▶ [THE PROBLEM]:
Below are records. Find each line in them that holds the word "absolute" and copy it.

▶ [EXTRACTED RECORDS]:
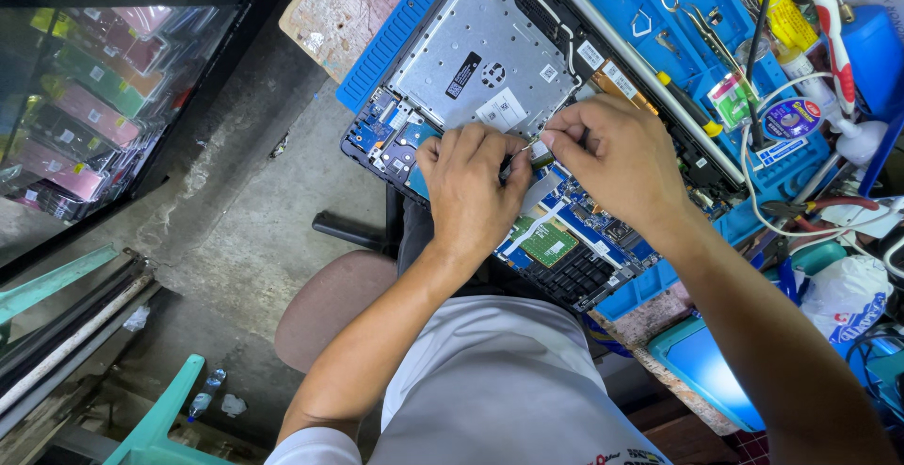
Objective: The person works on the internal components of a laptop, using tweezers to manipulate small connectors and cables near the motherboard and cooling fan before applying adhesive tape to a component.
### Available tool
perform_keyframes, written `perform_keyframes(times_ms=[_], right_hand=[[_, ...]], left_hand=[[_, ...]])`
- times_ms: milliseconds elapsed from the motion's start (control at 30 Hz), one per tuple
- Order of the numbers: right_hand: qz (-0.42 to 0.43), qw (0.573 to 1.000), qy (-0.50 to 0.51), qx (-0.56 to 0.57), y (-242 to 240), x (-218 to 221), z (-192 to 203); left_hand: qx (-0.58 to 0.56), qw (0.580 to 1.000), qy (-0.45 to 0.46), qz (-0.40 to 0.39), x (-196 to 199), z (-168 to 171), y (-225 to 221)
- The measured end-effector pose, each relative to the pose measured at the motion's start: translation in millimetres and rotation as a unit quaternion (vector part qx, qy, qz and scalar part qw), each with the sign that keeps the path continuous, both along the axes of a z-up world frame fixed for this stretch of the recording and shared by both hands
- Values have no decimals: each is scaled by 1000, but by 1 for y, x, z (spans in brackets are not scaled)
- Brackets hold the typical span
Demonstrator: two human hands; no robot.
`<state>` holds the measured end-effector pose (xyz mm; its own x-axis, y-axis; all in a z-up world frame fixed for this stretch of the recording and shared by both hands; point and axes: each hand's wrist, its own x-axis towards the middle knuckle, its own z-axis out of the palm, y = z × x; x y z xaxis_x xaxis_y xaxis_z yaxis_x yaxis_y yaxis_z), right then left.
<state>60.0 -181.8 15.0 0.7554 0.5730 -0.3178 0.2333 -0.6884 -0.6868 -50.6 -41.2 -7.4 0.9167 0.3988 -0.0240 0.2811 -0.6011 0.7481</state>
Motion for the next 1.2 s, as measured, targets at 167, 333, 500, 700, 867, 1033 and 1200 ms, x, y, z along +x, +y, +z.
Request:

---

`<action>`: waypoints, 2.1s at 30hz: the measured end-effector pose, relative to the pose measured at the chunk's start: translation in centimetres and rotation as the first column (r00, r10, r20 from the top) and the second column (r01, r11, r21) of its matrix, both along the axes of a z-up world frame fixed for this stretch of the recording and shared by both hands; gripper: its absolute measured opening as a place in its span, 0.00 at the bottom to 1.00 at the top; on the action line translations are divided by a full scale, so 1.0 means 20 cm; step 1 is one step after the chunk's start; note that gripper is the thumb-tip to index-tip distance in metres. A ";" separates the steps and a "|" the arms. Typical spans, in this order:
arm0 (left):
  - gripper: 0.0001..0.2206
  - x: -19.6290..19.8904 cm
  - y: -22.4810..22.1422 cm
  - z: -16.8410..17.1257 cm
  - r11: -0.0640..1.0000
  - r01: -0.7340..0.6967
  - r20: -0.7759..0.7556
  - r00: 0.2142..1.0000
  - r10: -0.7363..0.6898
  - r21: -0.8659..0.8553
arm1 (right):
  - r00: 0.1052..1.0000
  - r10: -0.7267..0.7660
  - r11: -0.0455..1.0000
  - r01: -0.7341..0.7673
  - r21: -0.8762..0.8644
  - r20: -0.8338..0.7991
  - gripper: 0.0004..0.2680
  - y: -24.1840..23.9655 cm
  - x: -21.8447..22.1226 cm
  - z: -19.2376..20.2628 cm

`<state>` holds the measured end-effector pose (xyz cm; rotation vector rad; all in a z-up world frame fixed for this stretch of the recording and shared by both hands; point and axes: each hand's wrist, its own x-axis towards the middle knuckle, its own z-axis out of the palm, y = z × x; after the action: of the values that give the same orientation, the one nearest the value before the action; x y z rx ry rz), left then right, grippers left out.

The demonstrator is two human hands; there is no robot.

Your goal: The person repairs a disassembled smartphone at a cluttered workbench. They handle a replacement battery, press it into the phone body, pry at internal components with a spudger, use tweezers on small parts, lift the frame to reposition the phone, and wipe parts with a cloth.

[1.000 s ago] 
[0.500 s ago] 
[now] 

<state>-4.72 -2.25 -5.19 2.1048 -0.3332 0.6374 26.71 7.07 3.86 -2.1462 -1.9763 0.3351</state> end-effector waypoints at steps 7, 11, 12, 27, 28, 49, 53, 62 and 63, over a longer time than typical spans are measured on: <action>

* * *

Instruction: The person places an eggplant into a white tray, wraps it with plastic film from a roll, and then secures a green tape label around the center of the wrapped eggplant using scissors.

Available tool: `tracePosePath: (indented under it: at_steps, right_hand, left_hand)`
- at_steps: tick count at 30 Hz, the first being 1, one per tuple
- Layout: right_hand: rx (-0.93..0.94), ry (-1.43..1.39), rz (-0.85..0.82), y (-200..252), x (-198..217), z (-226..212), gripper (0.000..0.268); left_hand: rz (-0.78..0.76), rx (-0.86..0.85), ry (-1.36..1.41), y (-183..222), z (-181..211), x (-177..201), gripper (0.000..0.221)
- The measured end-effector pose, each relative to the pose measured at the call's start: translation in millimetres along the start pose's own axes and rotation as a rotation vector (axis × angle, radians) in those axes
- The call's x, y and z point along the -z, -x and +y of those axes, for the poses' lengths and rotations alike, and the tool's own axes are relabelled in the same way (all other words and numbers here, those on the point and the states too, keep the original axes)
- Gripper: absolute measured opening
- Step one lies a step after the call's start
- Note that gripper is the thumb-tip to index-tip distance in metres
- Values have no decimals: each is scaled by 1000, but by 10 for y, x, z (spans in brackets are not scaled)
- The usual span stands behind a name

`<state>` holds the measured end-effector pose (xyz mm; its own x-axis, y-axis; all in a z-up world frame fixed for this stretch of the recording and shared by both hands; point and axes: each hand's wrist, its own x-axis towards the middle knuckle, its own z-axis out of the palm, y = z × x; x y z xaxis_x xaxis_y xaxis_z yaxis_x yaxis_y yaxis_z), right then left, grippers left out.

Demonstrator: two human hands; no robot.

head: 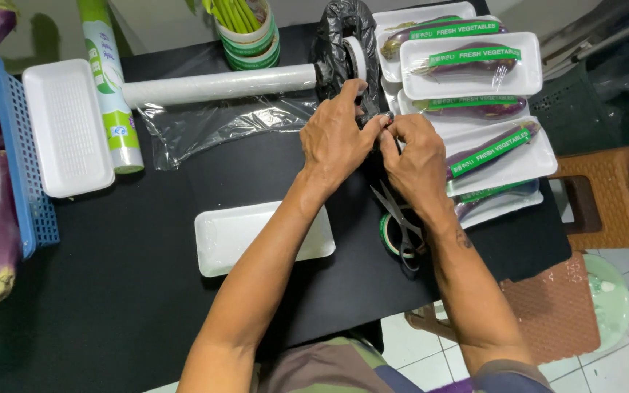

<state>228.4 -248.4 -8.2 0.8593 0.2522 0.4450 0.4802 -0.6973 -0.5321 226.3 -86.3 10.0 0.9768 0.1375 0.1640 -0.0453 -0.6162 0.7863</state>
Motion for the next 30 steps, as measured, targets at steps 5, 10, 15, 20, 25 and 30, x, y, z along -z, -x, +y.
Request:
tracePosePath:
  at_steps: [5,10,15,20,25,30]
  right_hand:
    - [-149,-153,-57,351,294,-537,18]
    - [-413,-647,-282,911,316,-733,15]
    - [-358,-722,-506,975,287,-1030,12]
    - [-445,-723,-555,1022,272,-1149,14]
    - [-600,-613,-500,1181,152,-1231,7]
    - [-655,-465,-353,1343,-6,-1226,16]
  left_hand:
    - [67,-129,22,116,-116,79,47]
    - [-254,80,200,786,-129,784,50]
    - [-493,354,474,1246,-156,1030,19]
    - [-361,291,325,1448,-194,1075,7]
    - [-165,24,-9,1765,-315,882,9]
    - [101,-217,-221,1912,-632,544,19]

▶ [COMPLETED TASK]:
`<action>`: waypoints, 2.1s at 30hz: the measured end-effector pose, relative to the pose measured at the chunk's start: translation in centimetres and rotation as the first column (r00, r10, r20 from the top) and the second column (r01, r11, r21) of its matrix, both along the axes of a z-up world frame fixed for this stretch of the recording and shared by both hands; gripper: its absolute measured opening as a place in its span, 0.00 at the bottom to 1.00 at the top; on the action line translations are divided by a full scale, so 1.0 means 20 cm; step 1 is one step after the chunk's start; note that gripper is the thumb-tip to index-tip distance in metres. A ";" separates the steps and a "|" the arms. Typical spans, in this order:
- Gripper: absolute measured opening

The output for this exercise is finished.